Preparation and Characterization of Condensed Tannin Non-Isocyanate Polyurethane (NIPU) Rigid Foams by Ambient Temperature Blowing

• Main Authors: Xinyi Chen, Xuedong Xi, Antonio Pizzi, Emmanuel Fredon, Xiaojian Zhou, Jinxing Li, Christine Gerardin, Guanben Du
• Format: Article
• Language: English
• Published: MDPI AG 2020-03-01
• Series: Polymers
• Subjects: mimosa tannin; rigid NIPU foam; self-blowing; MALDI-TOF; ¹³C NMR; FTIR
• Online Access: https://www.mdpi.com/2073-4360/12/4/750

Ambient temperature self-blowing mimosa tannin-based non-isocyanate polyurethane (NIPU) rigid foam was produced, based on a formulation of tannin-based non-isocyanate polyurethane (NIPU) resin. A citric acid and glutaraldehyde mixture served as a blowing agent used to provide foaming energy and cross-link the tannin-derived products to synthesize the NIPU foams. Series of tannin-based NIPU foams containing a different amount of citric acid and glutaraldehyde were prepared. The reaction mechanism of tannin-based NIPU foams were investigated by Fourier Trasform InfraRed (FT-IR), Matrix Assisted Laser Desorption Ionization (MALDI-TOF) mass spectrometry, and ¹³C Nuclear Magnetic Resonance (¹³C NMR).
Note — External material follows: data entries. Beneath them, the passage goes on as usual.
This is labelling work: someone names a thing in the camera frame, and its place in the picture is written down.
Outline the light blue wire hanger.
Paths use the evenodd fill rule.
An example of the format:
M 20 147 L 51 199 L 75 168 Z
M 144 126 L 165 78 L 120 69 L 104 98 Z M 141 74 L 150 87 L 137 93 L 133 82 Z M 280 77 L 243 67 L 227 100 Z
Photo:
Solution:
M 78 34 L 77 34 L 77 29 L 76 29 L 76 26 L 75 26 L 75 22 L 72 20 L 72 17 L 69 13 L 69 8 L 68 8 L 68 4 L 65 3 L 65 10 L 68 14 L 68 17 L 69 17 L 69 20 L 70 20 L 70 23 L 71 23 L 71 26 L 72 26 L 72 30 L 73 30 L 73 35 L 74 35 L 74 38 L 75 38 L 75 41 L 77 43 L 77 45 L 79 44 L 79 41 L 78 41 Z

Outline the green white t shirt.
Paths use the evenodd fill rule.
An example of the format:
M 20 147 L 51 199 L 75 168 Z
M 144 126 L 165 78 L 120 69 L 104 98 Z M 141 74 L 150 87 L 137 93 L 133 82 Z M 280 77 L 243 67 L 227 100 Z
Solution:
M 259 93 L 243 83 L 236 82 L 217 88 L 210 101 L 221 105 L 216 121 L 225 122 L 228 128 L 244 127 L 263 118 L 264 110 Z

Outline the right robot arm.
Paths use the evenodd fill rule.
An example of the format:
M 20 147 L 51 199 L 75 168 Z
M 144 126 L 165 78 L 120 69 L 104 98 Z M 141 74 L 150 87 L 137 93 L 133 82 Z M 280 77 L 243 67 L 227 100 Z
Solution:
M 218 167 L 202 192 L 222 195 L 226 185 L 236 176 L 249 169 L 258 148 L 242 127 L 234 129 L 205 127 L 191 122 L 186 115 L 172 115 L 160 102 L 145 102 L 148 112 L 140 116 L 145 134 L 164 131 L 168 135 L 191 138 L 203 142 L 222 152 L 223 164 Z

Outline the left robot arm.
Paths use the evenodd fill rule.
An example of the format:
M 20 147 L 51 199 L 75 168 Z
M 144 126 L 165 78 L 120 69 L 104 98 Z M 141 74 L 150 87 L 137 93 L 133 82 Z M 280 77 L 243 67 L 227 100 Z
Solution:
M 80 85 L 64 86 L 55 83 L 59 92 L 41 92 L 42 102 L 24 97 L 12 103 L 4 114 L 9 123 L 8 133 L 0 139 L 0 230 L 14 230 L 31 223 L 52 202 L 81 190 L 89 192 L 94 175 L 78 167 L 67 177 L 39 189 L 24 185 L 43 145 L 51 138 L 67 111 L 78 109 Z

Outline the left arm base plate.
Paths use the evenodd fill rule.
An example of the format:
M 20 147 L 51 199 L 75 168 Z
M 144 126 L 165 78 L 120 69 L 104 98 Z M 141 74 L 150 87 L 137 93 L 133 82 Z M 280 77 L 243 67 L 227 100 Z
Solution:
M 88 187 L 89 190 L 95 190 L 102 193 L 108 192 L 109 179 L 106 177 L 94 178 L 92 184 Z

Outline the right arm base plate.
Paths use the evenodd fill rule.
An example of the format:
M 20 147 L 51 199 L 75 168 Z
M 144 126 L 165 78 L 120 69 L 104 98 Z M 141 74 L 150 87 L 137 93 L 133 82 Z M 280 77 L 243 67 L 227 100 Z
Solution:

The results indicated that urethane linkages were formed. The Tannin-based NIPU foams morphology including physical and mechanical properties were characterized by mechanical compression, by scanning electron microscopy (SEM), and thermogravimetric analysis (TGA). All the foams prepared showed a similar open-cell morphology. Nevertheless, the number of cell-wall pores decreased with increasing additions of glutaraldehyde, while bigger foam cells were obtained with increasing additions of citric acid. The compressive mechanical properties improved with the higher level of crosslinking at the higher amount of glutaraldehyde. Moreover, the TGA results showed that the tannin-based NIPU foams prepared had similar thermal stability, although one of them (T-Fs-7) presented the highest char production and residual matter, approaching 18.7% at 790 °C.